Conor Grennan
Conor
Grennan, the author of the 2011 All
Fairfax Reads selection,
Little Princes: One Man's Promise to Bring Home the Lost Children of
Nepal was
interviewed for BookCast by Fairfax County Public Library Director
Sam Clay. BookCast is sponsored by the Fairfax
Library Foundation.
Grennan will discuss his memoir during the Fall for the Book Festival at 7:30 p.m. on September 21 on the campus of George Mason University.
At the age of 29, Grennan traded his day job for a trip around the world that began with a three-month stint in an orphanage in Nepal. In his memoir, Little Princes: One Man's Promise to Bring Home the Lost Children of Nepal, Grennan chronicles his transformation from a reluctant volunteer to the founder of Next Generation Nepal , an organization that is dedicated to returning trafficked children to their parents.

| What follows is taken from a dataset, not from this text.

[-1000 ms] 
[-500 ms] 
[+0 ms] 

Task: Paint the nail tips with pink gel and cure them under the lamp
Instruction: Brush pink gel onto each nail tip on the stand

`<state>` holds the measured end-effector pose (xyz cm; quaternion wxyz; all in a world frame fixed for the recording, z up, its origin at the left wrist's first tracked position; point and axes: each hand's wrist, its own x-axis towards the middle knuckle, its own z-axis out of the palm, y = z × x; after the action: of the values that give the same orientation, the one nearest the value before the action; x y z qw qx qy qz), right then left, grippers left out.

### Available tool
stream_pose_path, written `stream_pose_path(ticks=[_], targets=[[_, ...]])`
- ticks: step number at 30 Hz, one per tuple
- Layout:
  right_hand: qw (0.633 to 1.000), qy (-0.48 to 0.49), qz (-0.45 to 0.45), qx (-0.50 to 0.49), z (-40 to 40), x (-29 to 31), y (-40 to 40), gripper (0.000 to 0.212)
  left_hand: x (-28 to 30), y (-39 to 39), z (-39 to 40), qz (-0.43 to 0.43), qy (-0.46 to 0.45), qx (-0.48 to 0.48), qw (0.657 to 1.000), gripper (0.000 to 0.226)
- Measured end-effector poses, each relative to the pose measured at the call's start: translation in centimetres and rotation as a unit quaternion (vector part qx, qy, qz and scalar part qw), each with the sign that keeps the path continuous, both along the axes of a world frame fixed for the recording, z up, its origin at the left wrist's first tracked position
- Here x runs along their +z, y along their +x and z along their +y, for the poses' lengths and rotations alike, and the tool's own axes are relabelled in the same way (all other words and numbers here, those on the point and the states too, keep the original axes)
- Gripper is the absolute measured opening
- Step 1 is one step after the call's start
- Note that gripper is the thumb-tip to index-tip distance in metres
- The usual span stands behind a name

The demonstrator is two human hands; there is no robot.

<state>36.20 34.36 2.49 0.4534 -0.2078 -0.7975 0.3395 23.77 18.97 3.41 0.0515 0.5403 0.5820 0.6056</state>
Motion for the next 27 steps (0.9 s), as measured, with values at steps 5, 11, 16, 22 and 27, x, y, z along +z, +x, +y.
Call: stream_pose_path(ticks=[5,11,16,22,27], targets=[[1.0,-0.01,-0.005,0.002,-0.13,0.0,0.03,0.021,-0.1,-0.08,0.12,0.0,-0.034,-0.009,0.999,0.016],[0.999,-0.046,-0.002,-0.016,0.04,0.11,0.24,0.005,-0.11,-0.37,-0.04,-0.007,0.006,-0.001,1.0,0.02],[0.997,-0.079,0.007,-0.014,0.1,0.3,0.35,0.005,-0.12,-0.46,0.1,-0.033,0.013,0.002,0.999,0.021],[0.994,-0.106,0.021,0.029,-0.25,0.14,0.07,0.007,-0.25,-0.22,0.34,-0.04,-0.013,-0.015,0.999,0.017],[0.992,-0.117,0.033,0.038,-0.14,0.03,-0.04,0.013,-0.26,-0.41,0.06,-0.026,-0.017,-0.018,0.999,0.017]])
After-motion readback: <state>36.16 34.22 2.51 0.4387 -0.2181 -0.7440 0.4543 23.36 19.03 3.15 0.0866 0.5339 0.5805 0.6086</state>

During his stay as a volunteer at the Little Princes Children's Home in the village of Godawari, Nepal, he learned that not all the children at the home were orphans. Some had been trafficked. He later returned to Nepal to launch Next Generation Nepal which has reconnected some 400 children with their families.
Conor Grennan spent eight years at the EastWest Institute (EWI), both in Prague and the EU Office in Brussels. During that time, he developed and managed a wide variety of projects focusing on issues such as peace and reconciliation in the Balkans and harmonizing anti-trafficking policy. In 2001 he was made Deputy Director of EWI's Program on Security and Good Governance, and served as the Advisor on EU Affairs to EWI's Worldwide Security Program.
Grennan is a citizen of the U.S. and Ireland and a graduate of the University of Virginia and the NYU Stern School of Business.